Is the all-new 2015 Hyundai Genesis an even better rival to models like the BMW 5 Series and Mercedes-Benz E-Class than the first generation? Yes.
Ten years ago no one would have ever put the words luxury and Hyundai in the same sentence, but 30 years after the first Sonata rolled off the line, Hyundai has proven that it can build respectable luxury models with the Genesis and Equus. With the first generation Genesis sedan, Hyundai sought to prove that it could build a large, rear-wheel-drive luxury sedan that could sit in the same ring as BMW, Mercedes-Benz and Lexus. Now Hyundai has released an all-new second-generation Genesis, which Hyundai hopes will move the brand further away from the econocar status that it held for years.
Right from the start you’ll notice that the 2015 Genesis has a more sophisticated and grown up look than the outgoing model thanks to Hyundai’s Fluidic Sculpture 2.0 design language. The sweeping lines from the first-generation have been replaced by crisper lines, while the front fascia is now dominated by a large grille that isn’t too far off from the grilles you’ll find over at Audi or Lexus.
Inside the 2015 Genesis comes standard with leather seats, higher quality materials and 8.0-inch display. The interior design is cleanly laid out and the seats are very comfortable.

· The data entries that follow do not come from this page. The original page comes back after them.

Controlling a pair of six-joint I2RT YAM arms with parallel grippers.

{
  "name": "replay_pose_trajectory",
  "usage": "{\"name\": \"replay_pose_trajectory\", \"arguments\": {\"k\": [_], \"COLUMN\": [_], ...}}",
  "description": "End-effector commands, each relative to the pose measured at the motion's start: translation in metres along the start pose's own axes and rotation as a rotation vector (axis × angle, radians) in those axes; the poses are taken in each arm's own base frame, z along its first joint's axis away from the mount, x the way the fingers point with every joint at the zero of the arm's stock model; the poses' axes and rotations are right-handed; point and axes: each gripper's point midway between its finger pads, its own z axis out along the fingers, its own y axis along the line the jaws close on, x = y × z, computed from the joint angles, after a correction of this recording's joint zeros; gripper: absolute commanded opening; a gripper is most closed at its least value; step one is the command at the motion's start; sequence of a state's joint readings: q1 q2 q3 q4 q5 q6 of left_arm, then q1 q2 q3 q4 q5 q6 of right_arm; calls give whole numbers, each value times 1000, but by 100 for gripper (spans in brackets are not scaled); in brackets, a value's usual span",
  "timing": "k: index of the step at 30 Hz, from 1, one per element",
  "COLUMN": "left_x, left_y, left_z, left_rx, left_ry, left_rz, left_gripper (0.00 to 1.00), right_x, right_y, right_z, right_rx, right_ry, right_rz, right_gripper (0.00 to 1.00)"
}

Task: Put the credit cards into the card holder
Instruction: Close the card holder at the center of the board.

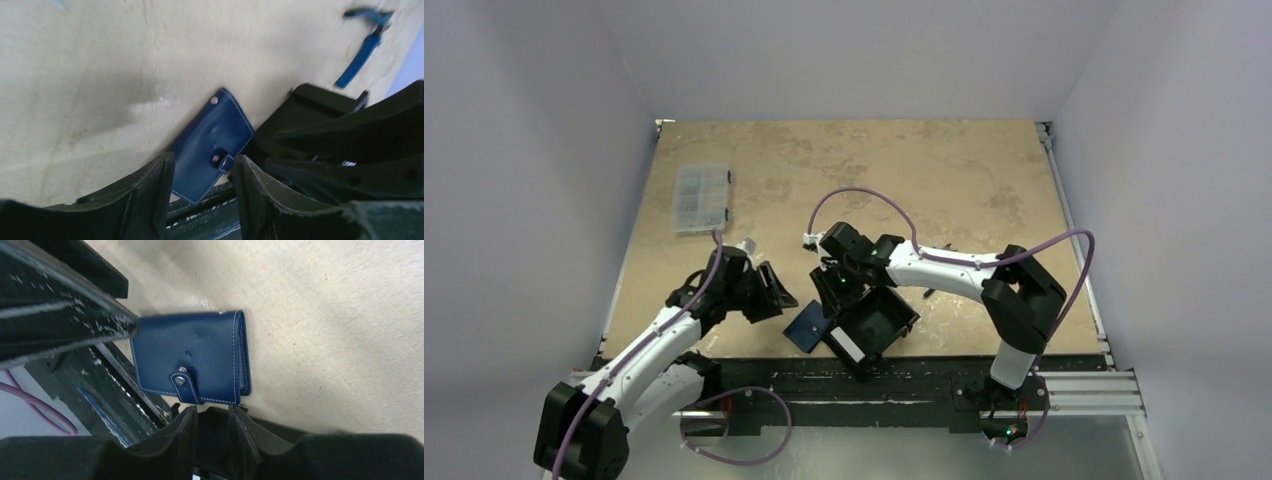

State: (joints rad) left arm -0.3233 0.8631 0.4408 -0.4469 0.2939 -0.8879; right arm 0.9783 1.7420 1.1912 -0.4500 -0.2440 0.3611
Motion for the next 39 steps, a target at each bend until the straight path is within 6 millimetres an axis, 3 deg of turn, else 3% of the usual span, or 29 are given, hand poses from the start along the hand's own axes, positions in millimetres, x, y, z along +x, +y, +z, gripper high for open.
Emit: {"name": "replay_pose_trajectory", "arguments": {"k": [1, 7, 11, 15, 19, 21, 24, 26, 29, 33, 39], "left_x": [22, 17, 29, 40, 41, 32, 18, 13, 7, 8, 11], "left_y": [15, 23, 21, 20, 10, -4, -8, -7, -9, -22, -28], "left_z": [14, 22, 30, 40, 43, 44, 48, 53, 53, 39, 26], "left_rx": [-101, -129, -47, 21, 90, 147, 137, 118, 93, 148, 145], "left_ry": [48, -7, 19, 42, 46, 15, -33, -47, -52, -52, -20], "left_rz": [11, -10, -54, -102, -149, -151, -148, -143, -120, -106, -65], "left_gripper": [49, 44, 42, 35, 29, 27, 25, 24, 23, 31, 36], "right_x": [24, 26, 18, -24, -81, -112, -147, -156, -150, -107, -55], "right_y": [-5, -9, -19, -36, -53, -57, -62, -71, -86, -88, -45], "right_z": [5, 39, 57, 62, 58, 56, 49, 39, 18, -7, -22], "right_rx": [2, -11, 36, 148, 192, 159, 140, 181, 268, 292, 197], "right_ry": [90, 128, 94, -17, -131, -183, -220, -215, -175, -81, -38], "right_rz": [-28, -14, 24, 34, 42, 52, 60, 63, 53, 39, 111], "right_gripper": [32, 27, 25, 26, 28, 30, 33, 39, 47, 53, 54]}}
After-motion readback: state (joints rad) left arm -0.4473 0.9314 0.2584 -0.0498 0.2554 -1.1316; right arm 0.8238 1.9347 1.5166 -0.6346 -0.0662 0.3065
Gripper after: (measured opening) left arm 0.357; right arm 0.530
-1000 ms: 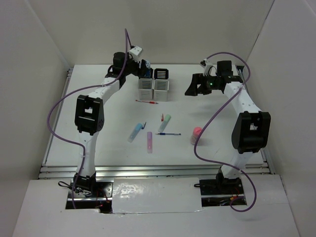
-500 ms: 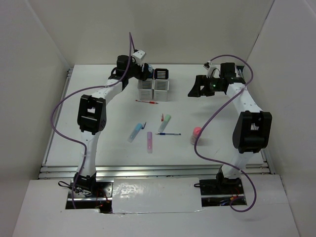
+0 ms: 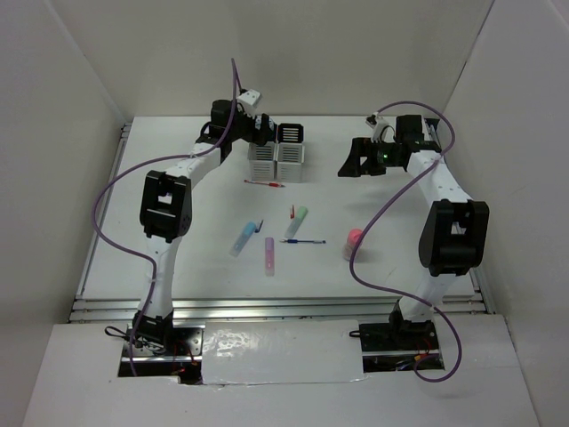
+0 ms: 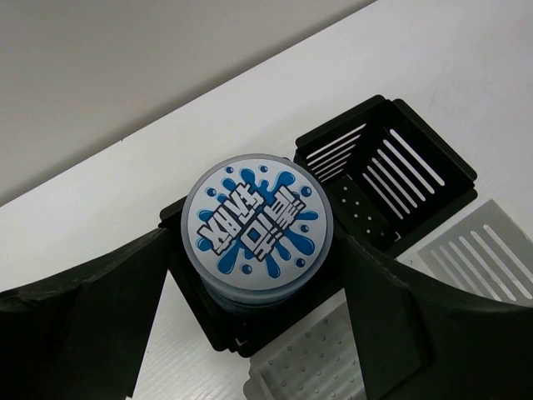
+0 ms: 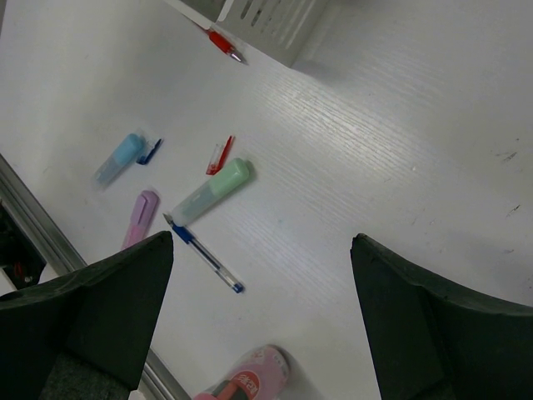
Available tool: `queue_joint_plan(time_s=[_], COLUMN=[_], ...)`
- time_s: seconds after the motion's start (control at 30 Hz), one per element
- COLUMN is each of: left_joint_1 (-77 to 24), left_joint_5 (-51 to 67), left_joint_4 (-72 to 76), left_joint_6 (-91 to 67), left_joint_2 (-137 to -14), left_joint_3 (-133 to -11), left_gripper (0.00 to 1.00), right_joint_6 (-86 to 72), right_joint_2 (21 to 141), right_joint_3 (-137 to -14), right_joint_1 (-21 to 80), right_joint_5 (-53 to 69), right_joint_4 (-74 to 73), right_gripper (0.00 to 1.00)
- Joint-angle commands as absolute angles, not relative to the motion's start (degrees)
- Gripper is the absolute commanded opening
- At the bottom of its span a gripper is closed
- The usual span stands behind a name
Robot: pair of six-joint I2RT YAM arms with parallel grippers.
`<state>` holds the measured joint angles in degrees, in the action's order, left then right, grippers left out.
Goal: Sort the stationery into containers
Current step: Place the stationery in the storage box, then pick up the stationery from the center of the board.
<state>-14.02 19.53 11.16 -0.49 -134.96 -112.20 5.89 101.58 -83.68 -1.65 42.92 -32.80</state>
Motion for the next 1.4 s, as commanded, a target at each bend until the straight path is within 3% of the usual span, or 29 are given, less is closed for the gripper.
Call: queue_joint_plan(time_s=[0.0,0.43,0.7,0.8,0.97,1.37], left_joint_1=[-14.24,-12.05,-5.46,-2.82,-1.05,-0.88], left_joint_5=[18.90,19.60,20.84,20.48,20.74,22.76], left_joint_4=[13.80,12.05,1.70,-1.48,-2.81,-3.43], left_joint_6=[-1.58,-5.79,-1.68,-1.40,-2.02,-3.78], left_joint_2=[-130.70,-115.50,-95.99,-90.02,-81.50,-73.83], left_joint_3=[-114.35,-109.61,-86.33,-77.45,-64.72,-55.37], left_gripper=[0.95,0.95,0.97,0.99,0.99,0.99], right_joint_6=[6.68,10.01,14.24,12.75,10.11,6.33], right_joint_2=[98.88,89.57,78.14,73.58,67.15,62.76], right_joint_3=[-83.76,-77.53,-64.35,-59.95,-53.27,-45.53], right_joint_1=[-1.50,-1.06,-0.35,2.46,7.54,12.57], right_joint_5=[43.68,39.56,35.60,34.54,27.62,17.41], right_joint_4=[-32.87,-34.54,-36.56,-34.90,-30.85,-27.42], right_gripper=[0.93,0.93,0.94,1.00,1.00,1.00])
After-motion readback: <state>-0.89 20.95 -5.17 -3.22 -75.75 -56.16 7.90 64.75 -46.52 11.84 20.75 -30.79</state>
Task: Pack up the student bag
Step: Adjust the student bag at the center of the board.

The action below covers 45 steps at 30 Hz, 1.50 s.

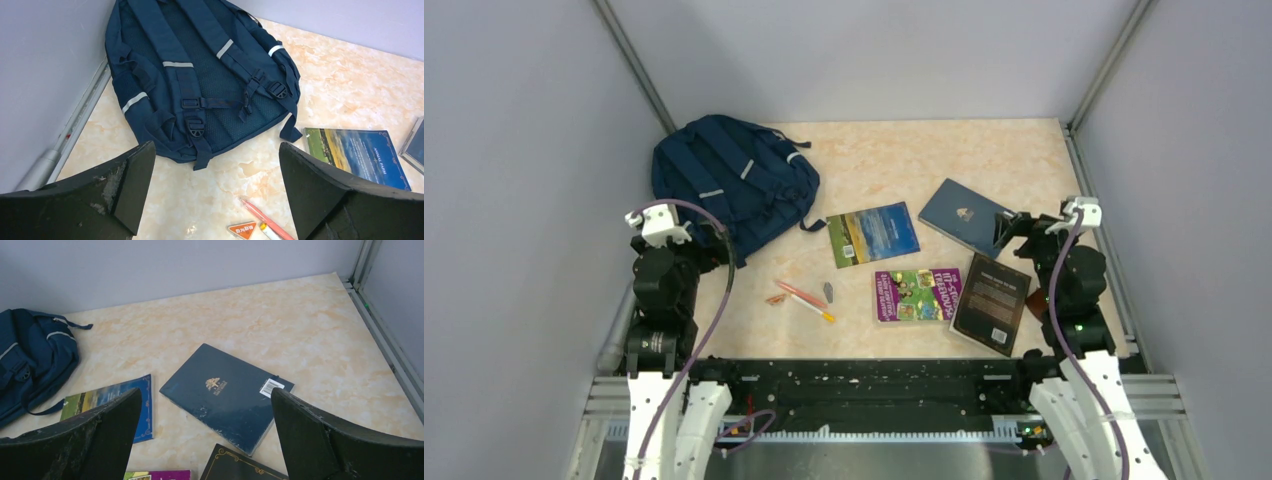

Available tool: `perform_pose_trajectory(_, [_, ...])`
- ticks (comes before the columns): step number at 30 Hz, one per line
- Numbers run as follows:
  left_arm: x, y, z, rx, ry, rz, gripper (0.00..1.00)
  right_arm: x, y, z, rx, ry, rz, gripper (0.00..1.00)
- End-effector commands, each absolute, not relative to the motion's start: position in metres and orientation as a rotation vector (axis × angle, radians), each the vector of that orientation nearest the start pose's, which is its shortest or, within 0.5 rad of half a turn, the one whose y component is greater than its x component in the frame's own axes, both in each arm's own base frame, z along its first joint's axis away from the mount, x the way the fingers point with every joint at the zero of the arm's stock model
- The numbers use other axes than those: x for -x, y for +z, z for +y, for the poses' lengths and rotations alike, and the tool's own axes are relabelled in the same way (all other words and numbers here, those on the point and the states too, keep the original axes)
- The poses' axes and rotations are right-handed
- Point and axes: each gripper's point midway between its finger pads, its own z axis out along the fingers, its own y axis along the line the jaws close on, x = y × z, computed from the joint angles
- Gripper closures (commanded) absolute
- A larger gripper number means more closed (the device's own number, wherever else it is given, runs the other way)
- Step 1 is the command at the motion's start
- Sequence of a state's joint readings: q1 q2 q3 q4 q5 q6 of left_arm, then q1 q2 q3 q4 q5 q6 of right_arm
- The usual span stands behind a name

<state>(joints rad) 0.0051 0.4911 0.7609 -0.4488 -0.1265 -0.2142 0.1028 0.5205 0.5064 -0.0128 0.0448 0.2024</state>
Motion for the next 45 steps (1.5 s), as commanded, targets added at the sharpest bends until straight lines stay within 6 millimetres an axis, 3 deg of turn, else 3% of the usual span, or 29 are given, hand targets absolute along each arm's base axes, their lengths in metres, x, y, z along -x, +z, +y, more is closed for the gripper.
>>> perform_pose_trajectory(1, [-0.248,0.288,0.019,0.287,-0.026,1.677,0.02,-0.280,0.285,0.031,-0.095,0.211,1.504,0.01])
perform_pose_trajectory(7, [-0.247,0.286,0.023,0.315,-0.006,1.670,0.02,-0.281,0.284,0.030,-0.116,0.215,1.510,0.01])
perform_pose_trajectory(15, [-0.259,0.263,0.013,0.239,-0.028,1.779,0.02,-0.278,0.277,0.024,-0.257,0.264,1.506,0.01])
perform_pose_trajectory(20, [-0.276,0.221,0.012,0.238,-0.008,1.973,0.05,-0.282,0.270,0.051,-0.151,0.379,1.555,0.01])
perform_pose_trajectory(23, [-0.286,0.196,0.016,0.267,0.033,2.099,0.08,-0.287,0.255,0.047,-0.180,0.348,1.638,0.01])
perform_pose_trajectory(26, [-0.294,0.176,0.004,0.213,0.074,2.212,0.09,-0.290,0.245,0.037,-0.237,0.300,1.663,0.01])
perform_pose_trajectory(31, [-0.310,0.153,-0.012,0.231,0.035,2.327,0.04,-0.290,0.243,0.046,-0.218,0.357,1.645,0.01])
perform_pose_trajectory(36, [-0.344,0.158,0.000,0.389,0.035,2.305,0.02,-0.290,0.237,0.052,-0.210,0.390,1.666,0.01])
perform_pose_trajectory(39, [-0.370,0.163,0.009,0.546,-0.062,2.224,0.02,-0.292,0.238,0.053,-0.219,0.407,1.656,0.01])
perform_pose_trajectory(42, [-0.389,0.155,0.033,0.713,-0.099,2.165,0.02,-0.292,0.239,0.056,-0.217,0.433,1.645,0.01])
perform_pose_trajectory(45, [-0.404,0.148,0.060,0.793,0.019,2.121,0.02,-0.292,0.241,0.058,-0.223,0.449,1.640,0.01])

The 2015 Genesis is offered with V6 and V8 engines, which are both carried over from the first Genesis, but with a few updates. The 3.8L V6 generates 311-hp and 293 lb-ft. of torque, while the 5.0L V8 packs 420-hp and 383 lb-ft. of torque. Both engines are mated to an eight-speed automatic transmission and the V6 can also be equipped with all-wheel-drive. The V6 is rated at 18/ 29 mpg and the V6 AWD is rated at 16/25 mpg. The V8 drinks a bit more fuel at 15 mpg in the city and 23 mpg on the highway.
How does it drive? Hyundai gave me the chance to spend some time with both the V6 rear wheel-drive and the V8 models. Both versions are incredibly comfortable and quiet and the interior materials are an improvement over the last Genesis. While Hyundai does have aspirations for the Genesis to be a real competitor to its German competition, it’s not quite there, but still closer than before.
Even with though the all-new chassis that did receive some tweaks from Lotus, the Genesis is more at home being a comfortable cruiser than a true sports sedan. The steering is still a bit too light and the suspension a bit too soft to inspire any spirited driving. Surprisingly I also preferred the V6 over the V8, since the V6 puts less weight over the front wheels and the V8’s performance advantage wasn’t really felt.
Pricing for the 2015 Genesis sedan starts at $38,000 for the 3.8L V6, while the entry price for the 5.0L V8 starts at $51,500.